Action item:
A verbatim transcript of the data that follows, free of images, is the expected result.

* * * * *

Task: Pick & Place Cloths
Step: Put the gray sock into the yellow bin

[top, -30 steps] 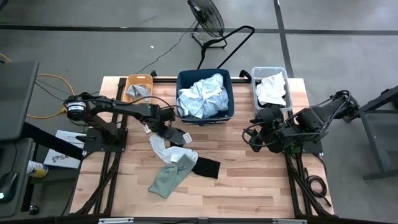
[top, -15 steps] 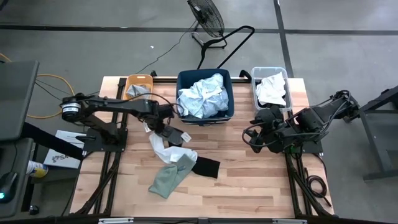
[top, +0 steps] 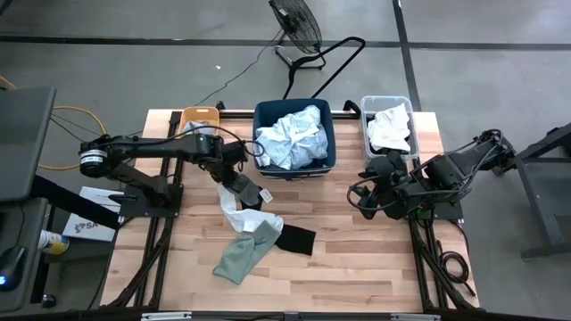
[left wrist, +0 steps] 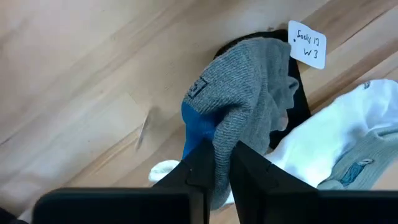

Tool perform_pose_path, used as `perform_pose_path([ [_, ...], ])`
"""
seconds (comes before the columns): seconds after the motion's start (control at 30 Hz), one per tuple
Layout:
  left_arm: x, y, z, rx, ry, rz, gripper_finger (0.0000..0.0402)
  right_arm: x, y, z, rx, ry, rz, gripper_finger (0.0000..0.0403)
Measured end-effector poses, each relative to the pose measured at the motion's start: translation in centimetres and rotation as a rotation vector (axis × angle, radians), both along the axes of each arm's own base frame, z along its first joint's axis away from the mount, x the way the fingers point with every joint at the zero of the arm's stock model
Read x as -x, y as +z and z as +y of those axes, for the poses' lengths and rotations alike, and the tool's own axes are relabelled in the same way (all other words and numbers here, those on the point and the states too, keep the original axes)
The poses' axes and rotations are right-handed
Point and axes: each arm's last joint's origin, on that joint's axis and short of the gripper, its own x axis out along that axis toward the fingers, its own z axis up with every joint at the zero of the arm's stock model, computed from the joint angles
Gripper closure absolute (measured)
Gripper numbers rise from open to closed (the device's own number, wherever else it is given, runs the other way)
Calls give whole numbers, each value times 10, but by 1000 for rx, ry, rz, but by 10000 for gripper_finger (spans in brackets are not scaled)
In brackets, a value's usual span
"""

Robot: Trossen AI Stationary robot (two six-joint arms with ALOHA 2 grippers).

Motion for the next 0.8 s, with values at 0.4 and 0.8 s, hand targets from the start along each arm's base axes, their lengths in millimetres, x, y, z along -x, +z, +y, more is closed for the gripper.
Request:
perform_pose_path([
  [0.4,-4,1,1,-9,-35,-43,347,0,0,0,0,1,1,190],
  [0.8,-8,3,0,26,-51,-100,396,0,0,0,0,1,0,190],
])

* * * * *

Answer to this exercise:
Task: Pick & Place Cloths
Step: Put the gray sock into the yellow bin

[top, -30 steps] 
[top, -15 steps] 
[top, +0 steps] 
[left wrist, +0 steps] 

Tool perform_pose_path, used as `perform_pose_path([ [_, ...], ])`
"""
seconds (comes before the columns): seconds after the motion's start (control at 30 Hz), one per tuple
Layout:
  left_arm: x, y, z, rx, ry, rz, gripper_finger (0.0000..0.0402)
  right_arm: x, y, z, rx, ry, rz, gripper_finger (0.0000..0.0403)
Measured end-effector poses, each relative to the pose measured at the motion's start: translation in centimetres and rotation as a rotation vector (axis × angle, radians), both along the axes of each arm's own base frame, z along its first joint's axis away from the mount, x the way the fingers point with every joint at the zero of the arm's stock model
Read x as -x, y as +z and z as +y of those axes, for the poses' lengths and rotations alike, and the tool's own axes are relabelled in the same way (all other words and numbers here, those on the point and the states too, keep the original axes)
The poses' axes and rotations are right-handed
Point and axes: each arm's last joint's origin, on that joint's axis and short of the gripper, its own x axis out along that axis toward the fingers, its own z axis up with every joint at the zero of the arm's stock model, computed from the joint angles
Gripper closure absolute (measured)
Gripper numbers rise from open to closed (the device's own number, wherever else it is given, runs the other way)
Calls give whole numbers, each value times 10, but by 1000 for rx, ry, rz, but by 10000 for gripper_finger (spans in brackets are not scaled)
In brackets, a value's usual span
"""

Robot: Trossen AI Stationary robot (two six-joint arms with ALOHA 2 grippers).

Motion for the next 0.8 s, with values at 0.4 and 0.8 s, hand targets from the start along each arm's base axes, their lengths in millimetres, x, y, z along -x, +z, +y, more is closed for the gripper.
Request:
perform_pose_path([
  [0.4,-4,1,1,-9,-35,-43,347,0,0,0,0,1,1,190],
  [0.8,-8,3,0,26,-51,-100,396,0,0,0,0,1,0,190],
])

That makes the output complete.